ROMA - È un'etichetta-firma sulla porta di legno ad annunciare la meraviglia che si sta per spalancare, lì, al quarto piano di un normalissimo palazzo piccolo borghese, in via Oslavia 39/b a Roma. Un trionfo di colori, forme, geometrie che investono pareti, lampade, soffitti, mobili, piastrelle, abiti appesi e ogni utensile e particolare immaginabile, fino ai pomelli delle ante delle credenze. È FuturBalla, come recita quell'etichetta, ovvero la casa-opera d'arte totale di Giacomo Balla (1871-1958), l'artista mondiale che con Fortunato Depero nel 1915 siglò il Manifesto per la ricostruzione futurista e che in queste stanze, tra il tinello e il salotto-studio, visse dal 1929 fino alla morte con la moglie Elisa e le figlie artiste Luce ed Elica.
In occasione dei 150 anni della nascita, il Maxxi lo festeggia con Casa Balla.

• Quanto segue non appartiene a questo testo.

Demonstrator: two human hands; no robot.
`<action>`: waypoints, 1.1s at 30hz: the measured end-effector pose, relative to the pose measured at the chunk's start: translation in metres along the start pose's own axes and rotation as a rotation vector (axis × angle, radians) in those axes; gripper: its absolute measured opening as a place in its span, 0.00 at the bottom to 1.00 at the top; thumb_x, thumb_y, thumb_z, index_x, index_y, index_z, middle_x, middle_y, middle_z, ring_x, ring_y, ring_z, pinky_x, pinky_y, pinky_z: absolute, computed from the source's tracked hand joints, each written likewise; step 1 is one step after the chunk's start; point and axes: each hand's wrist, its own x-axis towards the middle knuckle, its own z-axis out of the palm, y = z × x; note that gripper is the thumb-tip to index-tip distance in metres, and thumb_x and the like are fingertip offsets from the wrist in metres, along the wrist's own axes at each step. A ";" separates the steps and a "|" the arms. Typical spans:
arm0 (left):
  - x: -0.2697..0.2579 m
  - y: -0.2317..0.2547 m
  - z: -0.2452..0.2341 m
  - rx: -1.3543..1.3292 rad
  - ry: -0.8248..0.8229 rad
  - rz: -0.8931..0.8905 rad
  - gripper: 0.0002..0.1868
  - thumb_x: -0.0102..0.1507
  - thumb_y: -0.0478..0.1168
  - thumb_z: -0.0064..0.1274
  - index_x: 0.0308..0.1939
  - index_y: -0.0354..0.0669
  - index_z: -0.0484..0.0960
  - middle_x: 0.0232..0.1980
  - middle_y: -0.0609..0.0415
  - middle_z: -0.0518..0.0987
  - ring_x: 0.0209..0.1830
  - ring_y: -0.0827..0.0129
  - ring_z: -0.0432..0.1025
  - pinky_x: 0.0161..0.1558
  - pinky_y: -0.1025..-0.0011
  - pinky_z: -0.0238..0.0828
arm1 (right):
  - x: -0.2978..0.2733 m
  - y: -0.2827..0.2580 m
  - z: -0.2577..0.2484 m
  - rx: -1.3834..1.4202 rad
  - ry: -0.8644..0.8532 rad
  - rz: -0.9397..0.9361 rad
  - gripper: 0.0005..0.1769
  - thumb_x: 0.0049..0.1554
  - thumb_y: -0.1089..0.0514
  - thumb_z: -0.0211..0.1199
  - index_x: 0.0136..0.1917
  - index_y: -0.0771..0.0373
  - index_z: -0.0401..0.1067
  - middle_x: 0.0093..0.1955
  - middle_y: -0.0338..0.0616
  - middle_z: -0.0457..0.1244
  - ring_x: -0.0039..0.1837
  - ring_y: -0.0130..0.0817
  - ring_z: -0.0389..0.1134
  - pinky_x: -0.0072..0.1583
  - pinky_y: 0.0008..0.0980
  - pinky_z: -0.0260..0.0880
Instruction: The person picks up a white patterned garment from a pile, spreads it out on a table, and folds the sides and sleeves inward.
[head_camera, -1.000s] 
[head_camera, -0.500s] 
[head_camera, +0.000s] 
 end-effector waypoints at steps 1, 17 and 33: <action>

Dalla casa all'universo e ritorno, progetto a cura di Bartolomeo Pietromarchi e Domitilla Dardi, che da domani porta nelle sale disegnate da Zaha Hadid una selezione di opere del maestro come la porta del celebre Studiolo rosso in dialogo con quelle di altri otto artisti contemporanei che a lui si sono appositamente ispirati (dall'ipnotica installazione in ascensore di Jim Lambie alle gonne dei dervisci rotanti di Alex Cecchetti o al grande tavolo di Cassina con Patricia Urquiola e poi ancora Ila Bêka e Louise Lemoine, Carlo Benvenuto, Emiliano Maggi, Leonardo Sonnoli, Space Popular). E, soprattutto, dal 25 giugno, compie il piccolo "miracolo", in collaborazione con la Soprintendenza Speciale di Roma Belle Arti e Paesaggio e il contributo di Banca d'Italia, di riuscire ad aprire al pubblico per la prima volta dopo trent'anni quella casa, sottoposta a vincolo di tutela solo nel 2004, dove Balla visse e dove tutto è arte, con ogni angolo che racconta di idee, prove, genialità (entrambi le tappe fino al 21 novembre; per la casa, solo su prenotazione nel week end).
"E' un regalo alla città di Roma e alla comunità di artisti, ma anche un tassello importante per la storia dell'arte italiana e internazionale - dice la presidente della Fondazione Maxxi, Giovanna Melandri - Entrando lì, finalmente, si capisce davvero chi era Giacomo Balla, l'arte che sconfina nella vita e viceversa". In un allestimento, aggiunge Pietromarchi, "che ne valorizza una lettura chiara, sia di Balla che delle figlie, che lì vissero fino al '93-'94, quando morirono. Per noi - prosegue - era importante restituire la dimensione della famiglia e di un un genio italiano che sapeva creare cose dal nulla". "Vorrei augurare a tutti di godere di quella casa come ho potuto io nella fanciullezza. La ricordo piena di opere d'arte", racconta una degli eredi, Claudia Balla.
"Andavo a giocare e disegnare lì la domenica, proprio con Claudia", sorride Lavinia Biagiotti, che con la Fondazione e le Collezioni di famiglia custodisce oltre 300 opere di Balla, inclusi i bellissimi bozzetti di abiti esposti al Maxxi. "Una delle eredità più belle che mi ha lasciato mia madre - dice - è disegnare il futuro, ogni giorno, per tentare qualcosa di nuovo. L'osmosi tra generazioni, come accade con gli artisti in mostra, è il segreto per ripartire". Tra le chicche restituite al pubblico, anche i 62 disegni, progetti e bozzetti e i 23 manifesti di mostre di Balla restaurati dalla Soprintendenza. "Un intervento difficile - racconta la soprintendente Daniela Porro - perché piccolissimi, oppure enormi, spesso su materiali fragili come carta di giornale. Lì dentro c'è tutto Balla, compresa la collezione dedicata al Bal Tic Tac. L'auspicio ora è che la casa possa restare aperta in maniera permanente". Intanto, al Maxxi al via da domani anche la mostra "Io, Villa Adriana", a cura di Anne Palopolie Andrea Bruciati, con le tele e i provini fotografici di Luca Vitone, che si dipana tra gli spazi del museo e la residenza dell'imperatore Adriano a Tivoli (fino al 12 settembre). E L'Inferno di Dante, omaggio fotografico di Valentina Vannicola ai 700 anni della scomparsa del Sommo Poeta, a cura di Simona Antonacci (fino al 26 settembre).